## Your instructions
Could you copy every line of the data that contains the word "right"?

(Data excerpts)
++++

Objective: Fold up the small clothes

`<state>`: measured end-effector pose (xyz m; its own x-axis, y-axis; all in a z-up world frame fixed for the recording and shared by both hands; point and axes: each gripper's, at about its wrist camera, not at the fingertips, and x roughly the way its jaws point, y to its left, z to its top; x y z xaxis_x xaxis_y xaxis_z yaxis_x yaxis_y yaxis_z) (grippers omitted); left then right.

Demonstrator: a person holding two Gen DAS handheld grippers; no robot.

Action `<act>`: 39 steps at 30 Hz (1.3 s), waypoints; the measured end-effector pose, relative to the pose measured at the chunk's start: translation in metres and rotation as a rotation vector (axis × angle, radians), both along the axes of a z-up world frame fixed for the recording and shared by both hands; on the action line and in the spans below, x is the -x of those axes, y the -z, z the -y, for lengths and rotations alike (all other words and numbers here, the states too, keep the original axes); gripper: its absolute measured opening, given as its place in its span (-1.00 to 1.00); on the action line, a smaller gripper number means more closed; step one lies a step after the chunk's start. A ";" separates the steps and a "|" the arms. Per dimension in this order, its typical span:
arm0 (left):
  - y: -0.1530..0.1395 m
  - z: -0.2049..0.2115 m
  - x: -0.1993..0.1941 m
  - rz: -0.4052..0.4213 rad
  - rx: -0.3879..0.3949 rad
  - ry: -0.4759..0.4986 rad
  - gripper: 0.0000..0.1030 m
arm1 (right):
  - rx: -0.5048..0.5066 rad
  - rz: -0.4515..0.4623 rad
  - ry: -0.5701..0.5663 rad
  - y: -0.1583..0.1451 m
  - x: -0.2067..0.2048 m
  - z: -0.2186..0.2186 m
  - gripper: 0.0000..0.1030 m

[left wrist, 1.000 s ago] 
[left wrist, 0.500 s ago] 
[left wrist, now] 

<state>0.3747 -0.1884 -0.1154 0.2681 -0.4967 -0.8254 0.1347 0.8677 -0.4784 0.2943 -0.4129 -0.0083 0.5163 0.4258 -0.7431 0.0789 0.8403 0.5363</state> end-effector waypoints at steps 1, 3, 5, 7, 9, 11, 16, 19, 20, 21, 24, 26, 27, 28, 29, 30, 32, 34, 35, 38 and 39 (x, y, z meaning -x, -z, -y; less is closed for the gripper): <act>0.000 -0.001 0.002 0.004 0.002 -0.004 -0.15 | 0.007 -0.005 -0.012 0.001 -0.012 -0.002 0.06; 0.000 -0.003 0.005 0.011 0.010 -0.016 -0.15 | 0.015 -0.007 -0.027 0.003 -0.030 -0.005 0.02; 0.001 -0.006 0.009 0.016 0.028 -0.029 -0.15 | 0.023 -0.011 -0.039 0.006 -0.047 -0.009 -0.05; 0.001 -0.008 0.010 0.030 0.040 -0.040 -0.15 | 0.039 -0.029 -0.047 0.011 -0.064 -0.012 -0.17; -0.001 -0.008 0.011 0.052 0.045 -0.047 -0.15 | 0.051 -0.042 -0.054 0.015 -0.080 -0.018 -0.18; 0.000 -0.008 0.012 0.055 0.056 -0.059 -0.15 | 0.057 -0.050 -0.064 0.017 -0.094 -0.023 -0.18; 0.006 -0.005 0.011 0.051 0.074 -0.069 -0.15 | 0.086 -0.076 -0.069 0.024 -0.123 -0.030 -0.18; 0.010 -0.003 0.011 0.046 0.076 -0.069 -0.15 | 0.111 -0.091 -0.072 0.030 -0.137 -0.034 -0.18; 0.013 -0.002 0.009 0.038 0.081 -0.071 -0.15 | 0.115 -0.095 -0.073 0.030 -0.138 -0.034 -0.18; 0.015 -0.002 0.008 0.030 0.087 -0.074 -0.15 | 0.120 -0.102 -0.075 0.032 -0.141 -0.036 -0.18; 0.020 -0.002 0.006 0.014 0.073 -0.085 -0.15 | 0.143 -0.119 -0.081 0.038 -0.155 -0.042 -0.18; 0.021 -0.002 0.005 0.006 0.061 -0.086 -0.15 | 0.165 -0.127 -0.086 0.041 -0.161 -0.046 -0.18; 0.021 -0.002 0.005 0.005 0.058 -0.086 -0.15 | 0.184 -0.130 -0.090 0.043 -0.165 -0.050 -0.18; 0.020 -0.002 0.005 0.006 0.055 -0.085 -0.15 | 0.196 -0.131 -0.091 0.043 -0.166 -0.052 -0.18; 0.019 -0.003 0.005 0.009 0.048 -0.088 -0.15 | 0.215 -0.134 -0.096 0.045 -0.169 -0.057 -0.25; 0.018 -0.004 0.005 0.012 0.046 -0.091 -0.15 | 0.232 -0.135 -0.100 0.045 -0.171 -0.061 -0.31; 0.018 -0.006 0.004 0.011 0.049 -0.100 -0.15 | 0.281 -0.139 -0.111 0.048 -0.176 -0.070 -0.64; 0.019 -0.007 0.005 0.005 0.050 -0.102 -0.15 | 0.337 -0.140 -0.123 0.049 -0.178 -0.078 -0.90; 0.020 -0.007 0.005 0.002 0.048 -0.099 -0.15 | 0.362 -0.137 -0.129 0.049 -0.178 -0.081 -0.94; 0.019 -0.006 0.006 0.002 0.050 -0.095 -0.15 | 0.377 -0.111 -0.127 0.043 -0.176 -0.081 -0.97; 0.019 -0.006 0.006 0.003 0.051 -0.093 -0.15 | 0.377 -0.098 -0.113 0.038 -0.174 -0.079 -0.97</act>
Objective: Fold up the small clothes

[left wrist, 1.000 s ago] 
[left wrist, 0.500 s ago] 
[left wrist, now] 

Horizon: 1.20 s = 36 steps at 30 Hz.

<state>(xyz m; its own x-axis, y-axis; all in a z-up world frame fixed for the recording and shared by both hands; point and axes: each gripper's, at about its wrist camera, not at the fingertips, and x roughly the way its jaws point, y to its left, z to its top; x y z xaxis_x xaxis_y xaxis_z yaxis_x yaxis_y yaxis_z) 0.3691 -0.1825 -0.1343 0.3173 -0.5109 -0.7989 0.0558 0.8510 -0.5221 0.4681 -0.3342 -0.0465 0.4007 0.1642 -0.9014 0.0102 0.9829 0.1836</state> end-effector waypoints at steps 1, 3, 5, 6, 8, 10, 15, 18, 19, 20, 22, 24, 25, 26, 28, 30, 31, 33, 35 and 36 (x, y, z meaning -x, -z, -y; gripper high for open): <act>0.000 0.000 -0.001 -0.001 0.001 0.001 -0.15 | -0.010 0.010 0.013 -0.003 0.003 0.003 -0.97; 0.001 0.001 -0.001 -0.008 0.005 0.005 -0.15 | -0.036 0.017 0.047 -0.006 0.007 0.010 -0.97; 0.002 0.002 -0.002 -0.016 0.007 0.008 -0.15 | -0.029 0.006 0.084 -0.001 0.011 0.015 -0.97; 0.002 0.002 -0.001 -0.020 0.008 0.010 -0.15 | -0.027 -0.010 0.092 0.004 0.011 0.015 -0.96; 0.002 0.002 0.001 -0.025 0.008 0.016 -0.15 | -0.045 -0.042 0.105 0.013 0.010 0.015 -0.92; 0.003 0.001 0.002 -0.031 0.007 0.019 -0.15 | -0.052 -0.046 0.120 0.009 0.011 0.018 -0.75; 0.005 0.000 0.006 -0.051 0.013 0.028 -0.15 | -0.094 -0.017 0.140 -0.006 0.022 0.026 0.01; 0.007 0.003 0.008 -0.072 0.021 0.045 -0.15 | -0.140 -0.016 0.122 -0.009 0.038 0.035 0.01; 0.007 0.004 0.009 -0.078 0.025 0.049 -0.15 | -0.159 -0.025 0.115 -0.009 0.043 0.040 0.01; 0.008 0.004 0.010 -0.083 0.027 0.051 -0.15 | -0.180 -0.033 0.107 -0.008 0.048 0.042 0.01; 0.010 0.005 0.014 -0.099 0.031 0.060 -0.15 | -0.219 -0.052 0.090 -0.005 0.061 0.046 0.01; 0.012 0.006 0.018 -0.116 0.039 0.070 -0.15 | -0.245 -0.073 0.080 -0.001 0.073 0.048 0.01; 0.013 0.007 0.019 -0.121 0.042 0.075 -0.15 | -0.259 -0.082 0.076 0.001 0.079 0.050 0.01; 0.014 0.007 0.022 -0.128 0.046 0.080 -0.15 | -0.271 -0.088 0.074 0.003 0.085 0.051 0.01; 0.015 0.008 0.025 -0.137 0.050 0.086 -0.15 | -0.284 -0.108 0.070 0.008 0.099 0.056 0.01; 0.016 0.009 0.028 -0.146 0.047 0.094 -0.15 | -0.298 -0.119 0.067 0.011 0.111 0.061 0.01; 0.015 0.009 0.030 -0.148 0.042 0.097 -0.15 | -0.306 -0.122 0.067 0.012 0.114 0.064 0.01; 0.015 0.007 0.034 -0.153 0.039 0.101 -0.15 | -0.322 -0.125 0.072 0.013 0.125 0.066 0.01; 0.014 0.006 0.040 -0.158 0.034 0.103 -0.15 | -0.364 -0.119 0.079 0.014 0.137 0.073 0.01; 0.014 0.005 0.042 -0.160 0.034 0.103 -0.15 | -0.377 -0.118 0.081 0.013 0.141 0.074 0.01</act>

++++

## Worked solution
`<state>`: measured end-effector pose (xyz m; its own x-axis, y-axis; all in a z-up world frame fixed for the recording and shared by both hands; point and axes: each gripper's, at about its wrist camera, not at the fingertips, and x roughly the way its jaws point, y to its left, z to its top; x y z xaxis_x xaxis_y xaxis_z yaxis_x yaxis_y yaxis_z) (grippers omitted); left then right.
arm1 (right):

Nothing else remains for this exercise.